To the Editor:
Although the prolate cornea has a reduced refractive power towards the periphery, direct gonioscopy without scleral indentation is only possible if there is gross corneal ectasia (e.g. keratoglobus) [1]. For direct gonioscopy, the power of the anterior corneal surface can be neutralised by a contact lens (e.g. Koeppe or Barkan) and the image viewed from the side. For indirect gonioscopy at the slit lamp, a contact lens is also used to neutralise the effect of the anterior corneal surface, with a mirror used to view the image from the front [2]. In this report we describe how the meniscus of the precorneal tear film can act as a base-down prism to refract light from the periphery of the anterior chamber. We also show how this natural prism can be used to help identify pathology.
A 53-year-old individual was referred with suspected left microbial keratitis. There was a central corneal infiltrate with feathered margins, an anterior uveitis and keratic precipitates (Fig. 1a). A hypopyon was not initially noticed but was identified through the lower lid tear film (Fig. 1b, c, Supplementary Video). In this case, the presence of hypopyon helped us make a presumed diagnosis of fungal keratitis, which responded to topical medical therapy.
The air-water interface of the tear film prim will refract the light towards the base of the prism. The posterior surface of the tear meniscus neutralises the refractive power of the anterior corneal surface.

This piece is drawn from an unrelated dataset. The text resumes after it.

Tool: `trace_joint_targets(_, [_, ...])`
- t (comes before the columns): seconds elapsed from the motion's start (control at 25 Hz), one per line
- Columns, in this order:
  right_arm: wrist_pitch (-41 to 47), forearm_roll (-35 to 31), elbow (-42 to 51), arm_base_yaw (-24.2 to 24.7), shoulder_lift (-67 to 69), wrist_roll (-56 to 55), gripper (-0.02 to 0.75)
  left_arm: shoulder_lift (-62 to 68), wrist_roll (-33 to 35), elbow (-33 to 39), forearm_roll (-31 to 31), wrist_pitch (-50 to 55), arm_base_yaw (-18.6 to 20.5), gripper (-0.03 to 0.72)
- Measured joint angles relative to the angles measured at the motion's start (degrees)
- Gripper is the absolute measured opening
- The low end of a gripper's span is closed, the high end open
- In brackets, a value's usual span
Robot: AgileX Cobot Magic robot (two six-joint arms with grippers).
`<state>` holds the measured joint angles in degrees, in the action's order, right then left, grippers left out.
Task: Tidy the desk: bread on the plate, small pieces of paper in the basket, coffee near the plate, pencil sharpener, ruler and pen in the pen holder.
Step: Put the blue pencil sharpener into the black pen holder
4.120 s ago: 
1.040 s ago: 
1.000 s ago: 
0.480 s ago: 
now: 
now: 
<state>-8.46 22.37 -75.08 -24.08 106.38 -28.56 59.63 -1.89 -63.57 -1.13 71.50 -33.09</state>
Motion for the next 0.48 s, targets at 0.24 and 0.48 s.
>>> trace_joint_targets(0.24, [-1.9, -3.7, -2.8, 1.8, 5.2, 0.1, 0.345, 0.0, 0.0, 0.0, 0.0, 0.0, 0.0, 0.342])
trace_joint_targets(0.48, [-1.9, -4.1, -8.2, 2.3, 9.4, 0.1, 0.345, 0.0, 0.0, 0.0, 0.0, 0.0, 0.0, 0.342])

However, the added prismatic effect, combined with the negative refractive power of the posterior corneal surface, produces a divergent light path (Fig. 2). This effect is enhanced if there is an increased meniscus height from epiphora, or if the lower lid moves the meniscus directly across the lower limbus. This can increase the view of the inferior anterior chamber to help identify pathology such as a small hypopyon or hypheama, when contact gonioscope may be relatively contraindicated.

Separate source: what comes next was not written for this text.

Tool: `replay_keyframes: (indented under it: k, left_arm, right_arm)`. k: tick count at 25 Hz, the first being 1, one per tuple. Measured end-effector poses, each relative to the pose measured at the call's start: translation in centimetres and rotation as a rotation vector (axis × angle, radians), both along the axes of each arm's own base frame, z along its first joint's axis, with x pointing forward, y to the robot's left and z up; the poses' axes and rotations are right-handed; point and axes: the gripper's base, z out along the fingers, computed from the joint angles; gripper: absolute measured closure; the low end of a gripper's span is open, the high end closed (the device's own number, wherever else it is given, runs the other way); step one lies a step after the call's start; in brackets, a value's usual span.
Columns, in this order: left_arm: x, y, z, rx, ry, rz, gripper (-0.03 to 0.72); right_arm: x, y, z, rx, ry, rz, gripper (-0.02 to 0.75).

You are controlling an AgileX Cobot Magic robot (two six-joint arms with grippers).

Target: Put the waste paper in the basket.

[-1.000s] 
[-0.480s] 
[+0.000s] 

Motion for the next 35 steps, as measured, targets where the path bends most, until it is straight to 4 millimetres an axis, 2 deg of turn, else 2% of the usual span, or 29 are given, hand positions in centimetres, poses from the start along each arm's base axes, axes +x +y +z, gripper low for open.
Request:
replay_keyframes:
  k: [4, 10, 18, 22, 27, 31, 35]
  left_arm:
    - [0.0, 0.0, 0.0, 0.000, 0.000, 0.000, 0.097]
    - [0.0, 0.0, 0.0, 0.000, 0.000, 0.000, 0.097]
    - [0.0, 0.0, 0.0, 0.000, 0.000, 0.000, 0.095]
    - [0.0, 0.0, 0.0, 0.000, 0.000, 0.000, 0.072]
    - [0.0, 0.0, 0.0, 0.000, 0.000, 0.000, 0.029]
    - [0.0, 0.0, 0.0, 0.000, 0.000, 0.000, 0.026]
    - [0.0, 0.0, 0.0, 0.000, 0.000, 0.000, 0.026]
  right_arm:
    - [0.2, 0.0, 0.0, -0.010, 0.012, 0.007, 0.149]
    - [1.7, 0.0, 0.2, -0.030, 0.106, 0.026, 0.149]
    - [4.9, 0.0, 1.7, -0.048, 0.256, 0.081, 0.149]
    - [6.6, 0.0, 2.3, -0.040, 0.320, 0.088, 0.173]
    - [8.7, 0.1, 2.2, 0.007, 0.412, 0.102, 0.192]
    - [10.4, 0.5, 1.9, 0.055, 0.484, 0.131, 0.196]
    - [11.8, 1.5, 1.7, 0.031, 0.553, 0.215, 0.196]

To the best of our knowledge, this effect of the tear film prism has not been described in the literature as an aid for clinical assessment. However, there is debate over the role of the tear meniscus in post-iridotomy dysphotopsia, when light is refracted peripherally towards the iris defect [3]. Published moderate-low Grading of Recommendations, Assessment, Development and Evaluation (GRADE) randomised control trials comparing the effect of superior or temporal placement of a peripheral iridotomy on the risk of dysphotopsia report conflicting results [4, 5], potentially due to the variability of the position of the upper eye lid.

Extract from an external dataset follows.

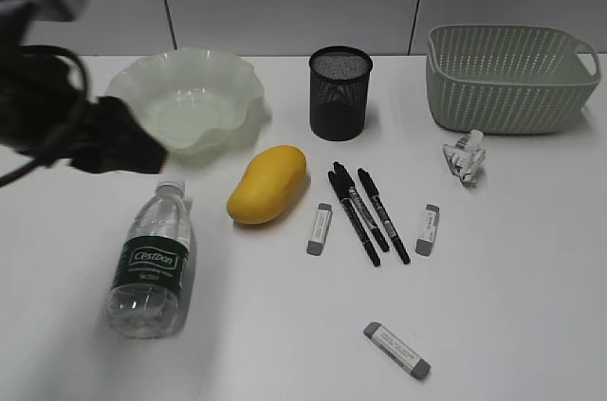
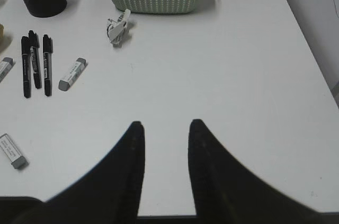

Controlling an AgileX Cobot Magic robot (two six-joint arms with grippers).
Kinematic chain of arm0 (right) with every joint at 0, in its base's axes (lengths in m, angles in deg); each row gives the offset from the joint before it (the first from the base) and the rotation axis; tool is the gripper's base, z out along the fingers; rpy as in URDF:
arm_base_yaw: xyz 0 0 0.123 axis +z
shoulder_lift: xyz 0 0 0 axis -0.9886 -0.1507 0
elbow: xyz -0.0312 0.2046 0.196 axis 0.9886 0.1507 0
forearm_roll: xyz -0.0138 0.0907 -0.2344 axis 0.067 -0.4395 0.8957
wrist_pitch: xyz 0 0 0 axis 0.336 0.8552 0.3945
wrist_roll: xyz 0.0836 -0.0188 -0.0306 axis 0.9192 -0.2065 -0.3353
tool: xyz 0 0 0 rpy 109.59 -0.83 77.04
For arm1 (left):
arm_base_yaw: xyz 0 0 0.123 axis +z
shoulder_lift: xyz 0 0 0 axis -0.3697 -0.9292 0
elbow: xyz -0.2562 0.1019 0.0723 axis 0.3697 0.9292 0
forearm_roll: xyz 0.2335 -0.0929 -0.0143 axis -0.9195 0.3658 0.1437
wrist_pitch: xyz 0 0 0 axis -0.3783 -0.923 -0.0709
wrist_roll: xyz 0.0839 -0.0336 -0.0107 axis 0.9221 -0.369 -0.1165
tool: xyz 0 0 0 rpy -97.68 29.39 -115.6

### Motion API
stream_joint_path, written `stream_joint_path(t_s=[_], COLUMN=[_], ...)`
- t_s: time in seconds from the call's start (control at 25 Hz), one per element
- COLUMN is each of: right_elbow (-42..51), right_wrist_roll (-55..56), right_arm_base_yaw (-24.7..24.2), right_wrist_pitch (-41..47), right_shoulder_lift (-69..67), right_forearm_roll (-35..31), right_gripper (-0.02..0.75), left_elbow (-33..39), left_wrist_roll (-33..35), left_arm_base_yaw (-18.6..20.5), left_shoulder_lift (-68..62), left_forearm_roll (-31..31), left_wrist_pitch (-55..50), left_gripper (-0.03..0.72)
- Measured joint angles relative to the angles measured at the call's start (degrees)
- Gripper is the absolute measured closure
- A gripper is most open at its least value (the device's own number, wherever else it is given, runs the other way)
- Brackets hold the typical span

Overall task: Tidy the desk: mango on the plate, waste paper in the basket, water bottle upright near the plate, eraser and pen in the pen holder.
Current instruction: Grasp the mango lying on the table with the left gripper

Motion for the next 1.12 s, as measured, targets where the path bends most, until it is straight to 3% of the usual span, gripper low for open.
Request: stream_joint_path(t_s=[0.12, 0.24, 0.48, 1.0, 1.12], right_elbow=[0.0, 0.0, 0.0, 0.0, 0.0], right_wrist_roll=[0.0, 0.0, 0.0, 0.0, 0.0], right_arm_base_yaw=[0.0, 0.0, 0.0, 0.0, 0.0], right_wrist_pitch=[0.0, 0.0, 0.0, 0.0, 0.0], right_shoulder_lift=[0.0, 0.0, 0.0, 0.0, 0.0], right_forearm_roll=[0.0, 0.0, 0.0, 0.0, 0.0], right_gripper=[0.496, 0.496, 0.496, 0.496, 0.497], left_elbow=[-7.3, -13.7, -21.5, -27.2, -27.3], left_wrist_roll=[-6.1, -10.5, -14.7, -16.1, -16.1], left_arm_base_yaw=[-7.0, -9.6, -10.5, -10.6, -10.6], left_shoulder_lift=[-10.8, -20.1, -31.3, -39.9, -40.8], left_forearm_roll=[-5.8, -9.3, -11.9, -13.5, -13.6], left_wrist_pitch=[3.4, 3.5, 3.0, 5.4, 4.7], left_gripper=[0.200, 0.139, 0.078, 0.083, 0.112])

In conclusion, this case illustrates a clinical application of the tear film prism to visualise pathology in the peripheral anterior chamber, such as hyphaema or hypopyon, when gonioscopy would not normally be performed. The technique can be enhanced by instilling a drop of saline to increase the height of the meniscus and by manipulating the position of the lid. Although the technique is quick and easy to perform, the view of the periphery of the anterior chamber is not as extensive as can be obtained by contact lens-assisted gonioscopy.